Nous sommes en un temps d’effarants changements de toutes sortes. Les nouvelles technologies nous précipitent dans une course effrénée. C’est ce qu’on peut retenir des interventions si fortes des environnementalistes, des « indignés », de tant d’autres groupes. Dans notre culture québécoise actuelle, beaucoup de forces aussi vont dans le sens d’un changement de structures, de façons de faire et de penser, de modes de vie. Et quand nous prenons conscience des situations de beaucoup de populations qui meurent de faim, nous nous disons que ca ne peut pas continuer ainsi. De même quand nous prenons conscience des désastres causés par un capitalisme extrême et inhumain, nous pensons que nous allons vers une catastrophe et qu’il faut orienter différemment nos choix éthiques. Que penser de tels événements qui nous bousculent, souvent nous bouleversent?

Je lisais récemment une histoire issue de la tradition des penseurs juifs. Je l’ai trouvée stimulante et très actuelle. On y lit : « Si tu veux changer le monde, commence par changer ce qui se passe dans ton pays. Et si tu veux changer ce qui se passe dans ton pays, commence donc par changer ce qui se passe dans ta ville. Et si tu veux changer ta ville, change d’abord ce qui se passe dans ta rue.
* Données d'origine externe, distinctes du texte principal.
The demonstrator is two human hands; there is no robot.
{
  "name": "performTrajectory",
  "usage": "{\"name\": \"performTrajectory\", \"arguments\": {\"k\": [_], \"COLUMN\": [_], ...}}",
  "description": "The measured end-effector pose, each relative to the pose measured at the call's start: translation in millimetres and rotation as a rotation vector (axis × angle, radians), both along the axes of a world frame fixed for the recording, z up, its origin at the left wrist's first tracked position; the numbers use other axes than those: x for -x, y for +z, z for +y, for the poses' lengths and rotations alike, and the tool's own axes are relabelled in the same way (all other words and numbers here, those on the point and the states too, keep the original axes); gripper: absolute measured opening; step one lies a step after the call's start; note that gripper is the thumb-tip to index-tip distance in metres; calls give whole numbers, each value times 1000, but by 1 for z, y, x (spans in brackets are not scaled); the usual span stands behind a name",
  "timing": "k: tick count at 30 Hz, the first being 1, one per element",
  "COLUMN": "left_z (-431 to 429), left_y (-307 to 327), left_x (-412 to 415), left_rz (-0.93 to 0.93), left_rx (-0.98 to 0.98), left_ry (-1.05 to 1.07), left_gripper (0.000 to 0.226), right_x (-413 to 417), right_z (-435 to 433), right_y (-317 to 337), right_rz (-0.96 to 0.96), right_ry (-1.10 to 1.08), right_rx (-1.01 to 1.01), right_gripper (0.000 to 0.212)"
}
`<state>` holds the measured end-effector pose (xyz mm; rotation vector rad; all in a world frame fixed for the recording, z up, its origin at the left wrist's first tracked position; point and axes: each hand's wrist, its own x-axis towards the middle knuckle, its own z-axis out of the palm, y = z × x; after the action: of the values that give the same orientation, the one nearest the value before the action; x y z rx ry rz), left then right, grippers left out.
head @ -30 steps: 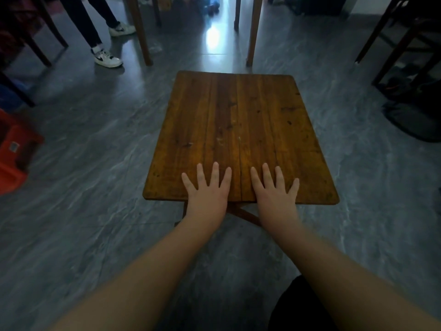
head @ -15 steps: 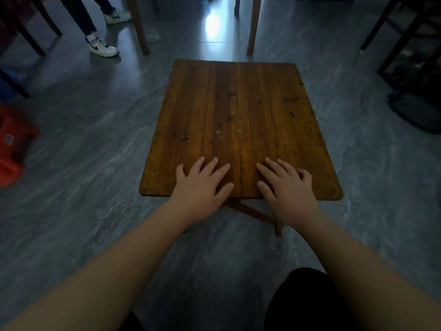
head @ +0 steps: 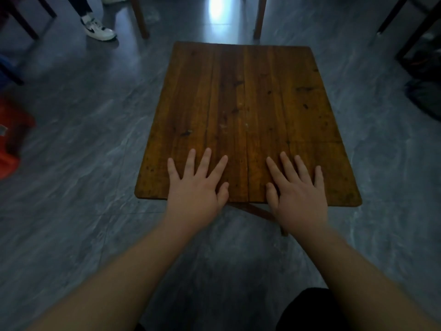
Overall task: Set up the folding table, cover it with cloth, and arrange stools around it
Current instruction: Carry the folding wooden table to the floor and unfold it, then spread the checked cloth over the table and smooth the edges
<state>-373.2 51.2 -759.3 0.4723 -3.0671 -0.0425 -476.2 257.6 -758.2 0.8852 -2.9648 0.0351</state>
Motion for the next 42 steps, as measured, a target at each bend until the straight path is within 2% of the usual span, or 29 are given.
{"name": "performTrajectory", "arguments": {"k": [8, 13, 16, 19, 22, 25, 30, 35, 38, 42], "left_z": [0, -12, -21, -28, -34, -49, -79, -123, -150, -184], "left_y": [24, 43, 68, 97, 123, 160, 250, 345, 385, 429], "left_x": [1, 4, 2, -10, -34, -54, -101, -134, -135, -104], "left_rz": [-208, -414, -614, -719, -674, -581, -420, -323, -256, -194], "left_rx": [-112, -276, -379, -486, -523, -509, -498, -470, -458, -376], "left_ry": [3, -12, -36, -4, 17, -3, 36, 77, 74, 18], "left_gripper": [62, 63, 66, 65, 64, 64, 67, 69, 73, 70], "right_x": [3, -2, -10, -16, -34, -51, -88, -125, -132, -112], "right_z": [-1, -15, -31, -42, -45, -56, -81, -110, -125, -143], "right_y": [22, 46, 76, 113, 150, 198, 281, 370, 417, 459], "right_rz": [-234, -414, -637, -876, -886, -839, -777, -696, -649, -558], "right_ry": [7, -68, -130, -175, -150, -150, -182, -103, -82, -176], "right_rx": [-140, -239, -287, -312, -329, -248, -114, -26, 36, 148], "right_gripper": [64, 64, 70, 72, 72, 70, 64, 63, 61, 61]}}
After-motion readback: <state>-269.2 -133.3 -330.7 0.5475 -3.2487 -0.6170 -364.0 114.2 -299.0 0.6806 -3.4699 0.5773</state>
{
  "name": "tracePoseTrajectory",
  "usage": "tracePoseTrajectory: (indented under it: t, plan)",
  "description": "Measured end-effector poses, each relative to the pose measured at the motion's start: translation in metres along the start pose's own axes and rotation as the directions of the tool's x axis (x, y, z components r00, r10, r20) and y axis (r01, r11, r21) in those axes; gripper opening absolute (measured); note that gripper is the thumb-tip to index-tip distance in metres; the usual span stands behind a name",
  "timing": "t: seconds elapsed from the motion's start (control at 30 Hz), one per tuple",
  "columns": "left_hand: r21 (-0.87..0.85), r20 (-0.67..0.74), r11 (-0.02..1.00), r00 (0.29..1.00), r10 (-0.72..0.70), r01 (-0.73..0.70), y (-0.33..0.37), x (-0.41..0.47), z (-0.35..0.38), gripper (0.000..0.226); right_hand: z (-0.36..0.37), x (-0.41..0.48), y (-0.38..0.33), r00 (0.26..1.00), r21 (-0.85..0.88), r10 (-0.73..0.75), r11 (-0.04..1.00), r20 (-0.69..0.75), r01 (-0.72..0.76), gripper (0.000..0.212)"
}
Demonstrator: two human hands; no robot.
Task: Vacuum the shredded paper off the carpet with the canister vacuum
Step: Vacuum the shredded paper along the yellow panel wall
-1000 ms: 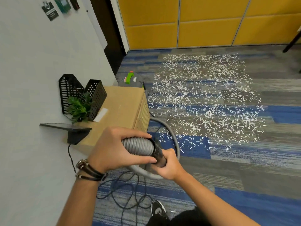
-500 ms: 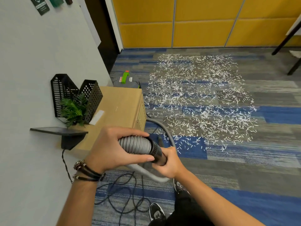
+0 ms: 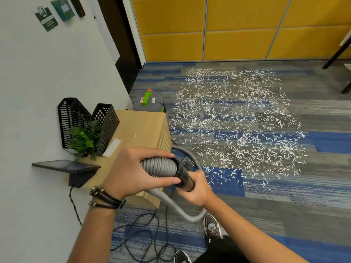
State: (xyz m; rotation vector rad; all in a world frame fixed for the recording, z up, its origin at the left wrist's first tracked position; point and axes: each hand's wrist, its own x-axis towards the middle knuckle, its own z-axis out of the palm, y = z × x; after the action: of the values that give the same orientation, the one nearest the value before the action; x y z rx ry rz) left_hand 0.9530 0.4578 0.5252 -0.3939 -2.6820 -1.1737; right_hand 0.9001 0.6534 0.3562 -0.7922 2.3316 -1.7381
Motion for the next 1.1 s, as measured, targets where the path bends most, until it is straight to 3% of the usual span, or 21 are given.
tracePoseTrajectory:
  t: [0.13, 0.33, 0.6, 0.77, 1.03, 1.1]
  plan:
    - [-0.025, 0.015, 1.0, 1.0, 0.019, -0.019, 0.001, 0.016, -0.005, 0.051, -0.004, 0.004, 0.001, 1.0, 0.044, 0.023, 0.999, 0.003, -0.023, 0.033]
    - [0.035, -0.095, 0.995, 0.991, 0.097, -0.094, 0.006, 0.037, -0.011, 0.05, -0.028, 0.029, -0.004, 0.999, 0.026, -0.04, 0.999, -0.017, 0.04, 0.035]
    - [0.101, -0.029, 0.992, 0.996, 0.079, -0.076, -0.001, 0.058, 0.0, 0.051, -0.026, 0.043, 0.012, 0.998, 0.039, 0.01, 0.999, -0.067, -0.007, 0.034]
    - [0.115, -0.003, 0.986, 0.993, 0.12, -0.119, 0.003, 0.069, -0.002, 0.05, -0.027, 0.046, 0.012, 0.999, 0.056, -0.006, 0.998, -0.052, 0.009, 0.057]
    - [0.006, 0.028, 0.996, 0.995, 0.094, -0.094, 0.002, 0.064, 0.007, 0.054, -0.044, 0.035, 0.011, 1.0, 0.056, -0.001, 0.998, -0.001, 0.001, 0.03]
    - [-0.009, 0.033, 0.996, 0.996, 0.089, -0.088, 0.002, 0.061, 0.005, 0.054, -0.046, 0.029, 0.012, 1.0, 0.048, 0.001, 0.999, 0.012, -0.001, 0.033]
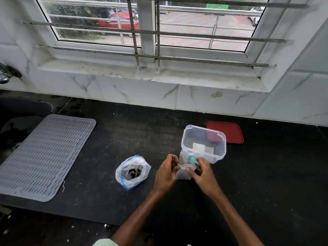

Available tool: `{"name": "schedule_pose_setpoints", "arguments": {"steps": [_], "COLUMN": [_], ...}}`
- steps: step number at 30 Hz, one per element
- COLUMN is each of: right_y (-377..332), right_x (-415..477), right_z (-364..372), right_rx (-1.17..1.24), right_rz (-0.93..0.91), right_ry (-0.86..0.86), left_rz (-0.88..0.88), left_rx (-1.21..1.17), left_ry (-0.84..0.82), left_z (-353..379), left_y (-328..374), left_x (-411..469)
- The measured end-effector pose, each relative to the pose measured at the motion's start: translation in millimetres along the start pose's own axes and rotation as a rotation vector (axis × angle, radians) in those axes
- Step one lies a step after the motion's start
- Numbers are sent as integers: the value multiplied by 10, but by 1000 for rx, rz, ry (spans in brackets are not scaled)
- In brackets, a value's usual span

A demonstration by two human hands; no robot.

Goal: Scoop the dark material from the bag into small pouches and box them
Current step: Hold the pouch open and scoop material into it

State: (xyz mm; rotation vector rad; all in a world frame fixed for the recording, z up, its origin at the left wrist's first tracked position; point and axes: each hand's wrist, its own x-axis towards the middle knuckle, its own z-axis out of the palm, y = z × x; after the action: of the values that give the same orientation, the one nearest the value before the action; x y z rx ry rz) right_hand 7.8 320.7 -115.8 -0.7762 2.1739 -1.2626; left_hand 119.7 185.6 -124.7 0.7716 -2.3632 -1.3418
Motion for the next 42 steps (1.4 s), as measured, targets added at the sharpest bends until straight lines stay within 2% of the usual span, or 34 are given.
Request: {"name": "schedule_pose_setpoints", "arguments": {"steps": [3,6,15,25,31,36,42], "right_y": [-59,-107,-142,-213,-218,-253,-194], "right_x": [30,51,95,185,271,357,368], "right_z": [60,78,85,45,53,50,19], "right_rx": [-190,-229,-280,-317,-402,-253,-244], "right_rz": [-93,-152,-172,-135,-98,80,102], "right_ry": [44,106,89,18,6,12,-93], "left_rz": [11,34,33,-68,-113,-146,-189], "left_rx": [20,9,-61,-222,-324,-313,-216], "left_ry": [7,32,53,106,45,-54,-33], "left_z": [-5,0,-40,-44,-56,-63,-42], "left_y": [20,5,-18,31,59,-34,-99], "left_x": [-33,-57,-93,-19,12,32,11]}}
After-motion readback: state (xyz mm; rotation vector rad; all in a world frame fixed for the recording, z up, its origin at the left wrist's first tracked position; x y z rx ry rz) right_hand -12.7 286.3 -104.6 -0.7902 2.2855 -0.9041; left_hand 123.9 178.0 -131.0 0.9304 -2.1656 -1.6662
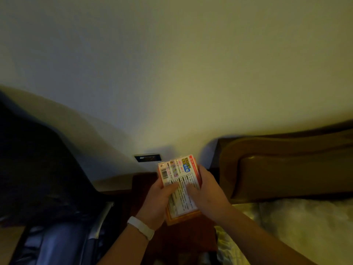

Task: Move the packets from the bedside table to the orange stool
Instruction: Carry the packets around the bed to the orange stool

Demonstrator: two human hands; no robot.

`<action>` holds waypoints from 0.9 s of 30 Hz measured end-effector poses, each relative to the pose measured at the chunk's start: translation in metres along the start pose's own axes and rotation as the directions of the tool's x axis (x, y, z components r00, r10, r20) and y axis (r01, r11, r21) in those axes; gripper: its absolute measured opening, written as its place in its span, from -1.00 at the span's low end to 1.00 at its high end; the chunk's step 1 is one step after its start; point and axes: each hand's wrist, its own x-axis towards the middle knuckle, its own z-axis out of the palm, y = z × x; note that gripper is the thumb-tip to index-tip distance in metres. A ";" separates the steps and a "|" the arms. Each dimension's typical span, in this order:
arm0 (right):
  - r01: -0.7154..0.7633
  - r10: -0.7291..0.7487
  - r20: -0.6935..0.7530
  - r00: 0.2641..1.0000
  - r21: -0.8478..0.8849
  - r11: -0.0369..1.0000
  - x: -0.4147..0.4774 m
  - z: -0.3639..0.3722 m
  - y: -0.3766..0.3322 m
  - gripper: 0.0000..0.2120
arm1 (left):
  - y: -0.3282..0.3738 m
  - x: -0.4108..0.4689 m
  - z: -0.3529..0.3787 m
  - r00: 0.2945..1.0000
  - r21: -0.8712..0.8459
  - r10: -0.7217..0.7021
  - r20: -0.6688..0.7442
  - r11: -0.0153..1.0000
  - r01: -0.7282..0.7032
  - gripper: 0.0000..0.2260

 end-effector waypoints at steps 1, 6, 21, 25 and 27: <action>0.010 -0.010 -0.003 1.000 -0.003 1.000 -0.003 -0.004 -0.001 -0.63 | 0.002 -0.004 0.003 1.000 -0.009 0.003 0.005 1.000 -0.003 -0.69; 0.077 -0.084 -0.052 0.995 -0.120 0.990 -0.028 -0.015 -0.020 -0.48 | 0.012 -0.024 0.008 0.999 -0.057 0.010 0.054 0.998 -0.007 -0.70; 0.016 -0.158 -0.307 0.939 -0.417 0.909 -0.131 0.027 -0.059 -0.50 | 0.027 -0.073 -0.029 0.935 0.081 -0.052 0.352 0.996 0.025 -0.73; -0.025 -0.172 -0.382 0.908 -0.459 0.888 -0.165 0.027 -0.059 -0.54 | 0.023 -0.088 -0.017 0.905 0.097 -0.077 0.419 0.994 0.040 -0.74; -0.065 -0.160 -0.418 0.894 -0.476 0.877 -0.184 0.021 -0.057 -0.55 | 0.019 -0.097 -0.005 0.877 0.120 -0.084 0.473 0.992 0.030 -0.74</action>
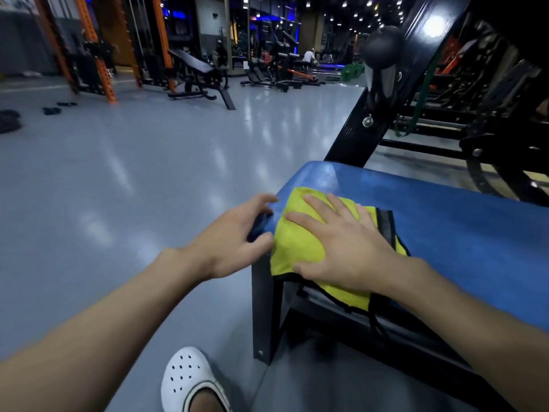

Et si tu veux changer ta rue, change d’abord ce qui se passe dans ta maison et, finalement, si tu veux vraiment changer ce qui se passe dans ta maison, commence par te changer toi-même ». (Cité par David Meyer dans D. Meyer, Y Simoens, S. Bencherik  « Les versets douloureux », Bruxelles, Lessius, 2007, p. 21).

C’est ce qui est le plus difficile, mais aussi le plus urgent : changer son propre cœur. Car comme Jésus l’a affirmé si clairement, c’est du cœur que sortent toutes les bonnes choses, comme aussi toutes les mauvaises choses de notre vie. Nous soignons bien sûr notre cœur physique et nous cherchons à nous prémunir des crises cardiaques. Mais il existe aussi des durcissements du cœur spirituel, des artérioscléroses des artères vitales qui dirigent nos choix essentiels. Voilà ce qu’il importe particulièrement de prévenir ou de soigner.

Se faire traiter de « sans cœur », n’est-ce pas une insulte qui nous blesse profondément?  Par ailleurs, être reconnu comme une personne qui a « un grand coeur », n’est-ce pas un magnifique compliment, une reconnaissance de notre être profond?

Mais comment faire pour bien traiter son cœur? Il faut prendre le temps de s’arrêter, alors que nous courons tout le temps. Il faut aussi prendre le temps de regarder autour de soi, d’écouter les gens, de partager leurs joies et leurs peines. Si on veut encore aller plus loin, il faut aussi écouter Dieu : c’est lui seul finalement qui connait bien notre propre cœur! Et par son Esprit, il sait nous indiquer les remèdes pour que notre cœur reste ouvert, vulnérable, aimant. La prière est un magnifique remède à nos durcissements du cœur.